Don’t text and drive! Seriously! If you kill someone because you decided texting was more important than paying attention to the road, I hate you and hope you rot (fuck you, fuck you, fuck you). Same thing with cell phone calls! The person on the other end of the line doesn’t know if they’re distracting you, and not having two hands on the wheel can lead to some gnarly accidents (especially in bad weather). Bluetooth headsets are super-cheap nowadays, and a lot of states (like Illinois!) are making hands-free laws (IE, you need to use a bluetooth device while driving or else it’s a pricy ticket).
Even if you end up not going to the hospital, see your doctor the next day. Let them know you were in a car accident. Sometimes your body takes a while to tell you that you have an injury. Also, sometimes what you think is nothing can lead to major neck/back/brain problems later, so this can save you in the long run.
Also, BIG TIP: If you’re the car who hit someone, never say “I’m sorry.”That is considered an admission of guilt and is ultimately what got me charged as being Car 1 (car at-fault) in my first accident. Even though both I and the other car were technically at fault, the responding officer chose me (poo).
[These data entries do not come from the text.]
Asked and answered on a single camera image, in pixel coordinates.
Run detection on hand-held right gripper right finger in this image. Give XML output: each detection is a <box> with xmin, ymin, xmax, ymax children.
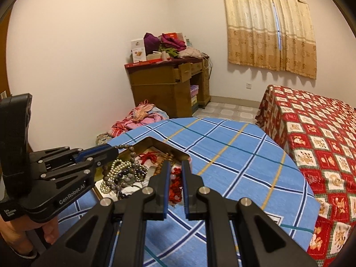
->
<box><xmin>182</xmin><ymin>160</ymin><xmax>318</xmax><ymax>267</ymax></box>

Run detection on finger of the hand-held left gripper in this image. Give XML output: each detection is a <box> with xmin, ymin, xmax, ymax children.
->
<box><xmin>40</xmin><ymin>155</ymin><xmax>119</xmax><ymax>190</ymax></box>
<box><xmin>29</xmin><ymin>144</ymin><xmax>119</xmax><ymax>164</ymax></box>

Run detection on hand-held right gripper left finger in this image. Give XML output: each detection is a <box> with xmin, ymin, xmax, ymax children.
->
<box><xmin>30</xmin><ymin>161</ymin><xmax>171</xmax><ymax>267</ymax></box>

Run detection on red beaded bracelet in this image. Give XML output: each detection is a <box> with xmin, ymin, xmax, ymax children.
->
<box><xmin>169</xmin><ymin>168</ymin><xmax>186</xmax><ymax>204</ymax></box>

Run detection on dark blue bead bracelet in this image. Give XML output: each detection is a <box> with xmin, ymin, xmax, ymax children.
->
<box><xmin>116</xmin><ymin>166</ymin><xmax>140</xmax><ymax>193</ymax></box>

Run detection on brown bead necklace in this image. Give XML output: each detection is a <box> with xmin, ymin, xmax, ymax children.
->
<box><xmin>103</xmin><ymin>144</ymin><xmax>139</xmax><ymax>173</ymax></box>

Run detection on gold tin jewelry box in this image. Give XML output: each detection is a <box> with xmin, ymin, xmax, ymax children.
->
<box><xmin>93</xmin><ymin>136</ymin><xmax>193</xmax><ymax>201</ymax></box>

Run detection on person's left hand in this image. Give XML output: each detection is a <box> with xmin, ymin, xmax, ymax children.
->
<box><xmin>0</xmin><ymin>214</ymin><xmax>60</xmax><ymax>256</ymax></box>

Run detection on red knotted tassel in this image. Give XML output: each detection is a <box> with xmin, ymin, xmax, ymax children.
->
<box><xmin>138</xmin><ymin>152</ymin><xmax>161</xmax><ymax>166</ymax></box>

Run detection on pink clothes heap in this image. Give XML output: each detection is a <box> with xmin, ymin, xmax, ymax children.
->
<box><xmin>111</xmin><ymin>99</ymin><xmax>170</xmax><ymax>139</ymax></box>

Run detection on blue plaid tablecloth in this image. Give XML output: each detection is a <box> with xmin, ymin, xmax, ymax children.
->
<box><xmin>58</xmin><ymin>116</ymin><xmax>322</xmax><ymax>267</ymax></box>

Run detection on brown wooden desk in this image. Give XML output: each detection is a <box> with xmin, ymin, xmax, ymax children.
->
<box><xmin>124</xmin><ymin>56</ymin><xmax>212</xmax><ymax>119</ymax></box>

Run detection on pastel stacked boxes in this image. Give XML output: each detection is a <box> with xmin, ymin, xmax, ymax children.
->
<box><xmin>190</xmin><ymin>85</ymin><xmax>200</xmax><ymax>108</ymax></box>

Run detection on white cardboard box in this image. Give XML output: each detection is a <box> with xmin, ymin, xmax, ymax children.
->
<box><xmin>131</xmin><ymin>38</ymin><xmax>147</xmax><ymax>64</ymax></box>

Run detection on purple cloth bundle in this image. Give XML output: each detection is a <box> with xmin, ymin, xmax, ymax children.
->
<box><xmin>143</xmin><ymin>32</ymin><xmax>161</xmax><ymax>54</ymax></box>

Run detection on pile of mixed clothes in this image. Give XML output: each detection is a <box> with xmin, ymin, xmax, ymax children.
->
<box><xmin>158</xmin><ymin>32</ymin><xmax>202</xmax><ymax>61</ymax></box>

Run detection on red patterned bedspread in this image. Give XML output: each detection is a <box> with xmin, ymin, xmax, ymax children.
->
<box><xmin>255</xmin><ymin>84</ymin><xmax>356</xmax><ymax>267</ymax></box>

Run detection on wide beige patterned curtain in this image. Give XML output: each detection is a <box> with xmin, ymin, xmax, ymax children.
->
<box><xmin>219</xmin><ymin>0</ymin><xmax>318</xmax><ymax>80</ymax></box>

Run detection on light wooden bead bracelet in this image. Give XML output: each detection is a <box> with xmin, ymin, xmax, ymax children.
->
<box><xmin>156</xmin><ymin>151</ymin><xmax>179</xmax><ymax>173</ymax></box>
Stay safe, pay attention to the road, and wear your seatbelts! -The Sudden Adult
PS. It’s totally OKAY to cry and freak out a bunch after an accident. I can only manage to remain calm enough to call 911 and talk to the police, but when I call my parents I cry a bunch. Luckily my mom is fluent in The Sudden Adult’s Tear-Filled Rambling and can decipher that I want my dad there to talk ‘police’ with the police (plus he’s a big fat guy, so hugging him’s like hugging a giant mustachioed grizzly).